Усы | страница 13



В дни его наездов в Москву мы иногда встречались. Но встречи наши чаще всего сводились к буфетно-коридорной болтовне. Иногда, правда, говорили и о серьезном. Е. А. уже подумывал о новом фильме – «Похороны Сталина», и меня, как пережившего мартовские дни и терявшего на Сретенке калоши, готов был призвать в советчики, а то и в консультанты. Меня же замыслы мастера, в особенности с расчетом на публистические старания Ванессы Редгрейв, давно забывшей о том, что такое искусство и зачем оно, удручили, я не поверил в новый фильм и при возможности от него отполз. Но во мне Евгений Александрович (угадал, предугадал) тогда эссеистские способности, необходимые для литературно-творческих общений. Я сейчас же был вклю-чен в Члены Совета по Грузинской Литературе, Председателем его, конечно, блистал Евгений Александрович.

В Грузии я ни разу не бывал, закавказскую современную литературу знал плохо. И в определении меня в товарищество к Царице Тамаре и ее Дарьяльскому окружению мне почудился знак судьбы. Будто я орден какой-то получил. Предположим, хрустальных Подвязок. Той самой блистательной царицы Тамар. Или же, если крепко склеить веки жижицей «супермомента», то и международное признание. Смутило лишь то, что удачи в трудах Совета стали приносить мне, главным образом, эссеистские умения, производимые при вкуснейших запахах и ароматах в Дубовом зале Дома Литераторов. То есть – комплиментарные упражнения при застольях. И мне стало сытно, но скучно. А потом все и кончилось.
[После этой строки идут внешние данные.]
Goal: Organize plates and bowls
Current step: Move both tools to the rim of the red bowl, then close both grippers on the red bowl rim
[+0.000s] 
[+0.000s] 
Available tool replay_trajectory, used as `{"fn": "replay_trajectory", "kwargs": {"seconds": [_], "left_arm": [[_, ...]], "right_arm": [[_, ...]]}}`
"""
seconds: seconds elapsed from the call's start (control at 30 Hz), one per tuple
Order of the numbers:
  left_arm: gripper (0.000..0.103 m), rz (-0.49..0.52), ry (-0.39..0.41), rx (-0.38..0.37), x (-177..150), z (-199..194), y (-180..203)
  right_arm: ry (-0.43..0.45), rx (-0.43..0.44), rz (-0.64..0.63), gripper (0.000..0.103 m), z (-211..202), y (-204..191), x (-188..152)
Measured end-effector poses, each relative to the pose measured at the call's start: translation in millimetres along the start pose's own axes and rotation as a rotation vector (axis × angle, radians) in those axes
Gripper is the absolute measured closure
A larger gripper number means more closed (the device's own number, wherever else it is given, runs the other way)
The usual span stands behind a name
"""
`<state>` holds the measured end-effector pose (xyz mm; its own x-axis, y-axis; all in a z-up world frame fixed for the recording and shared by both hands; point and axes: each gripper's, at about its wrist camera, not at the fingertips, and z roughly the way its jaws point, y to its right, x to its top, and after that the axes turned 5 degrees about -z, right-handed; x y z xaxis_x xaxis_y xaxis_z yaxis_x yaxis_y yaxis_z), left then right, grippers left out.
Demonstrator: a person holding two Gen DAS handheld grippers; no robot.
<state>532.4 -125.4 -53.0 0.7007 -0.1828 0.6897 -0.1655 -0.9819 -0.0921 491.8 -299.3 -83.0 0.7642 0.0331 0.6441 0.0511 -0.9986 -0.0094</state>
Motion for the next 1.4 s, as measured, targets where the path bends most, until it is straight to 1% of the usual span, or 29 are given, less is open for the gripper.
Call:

Однажды Евгений Александрович позвонил мне и предложил съездить в Тбилиси. «Тем более ты там не был…» «И чего…?» «Город посмотришь, развеешься… Главный их проспект будет перекрыт, столы вместо троллейбусов, шашлыки, фонтаны из Кахетии, тосты…» «Так и ведь и тосты придется произносить…» «Это-то проще простого!» Оказывается, в Тбилиси собирались отмечать юбилей одного из своих классических прозаиков, и я для тостов соответствовал рангом… «Я его не читал». «Другие читали! А он, видите ли, не читал! Возьми в библиотеке несколько томов на три дня!» Через три дня я понял, что не дорос до верхних ступеней и стропил в литературе, и тем более столов поперек проспекта, и мне пришлось искать деликатные оправдания собственной немочи, интеллектуальной, в частности, но – и не в последнюю очередь – и медицинского характера с напоминанием (ложным) о слабостях пищеварительного тракта.

Мол, не способен участвовать в благородных Неделях Дружб и походах искусств с бокалами и вилками к светлым вершинам. Врачи зловредны. Здоровье подорвано.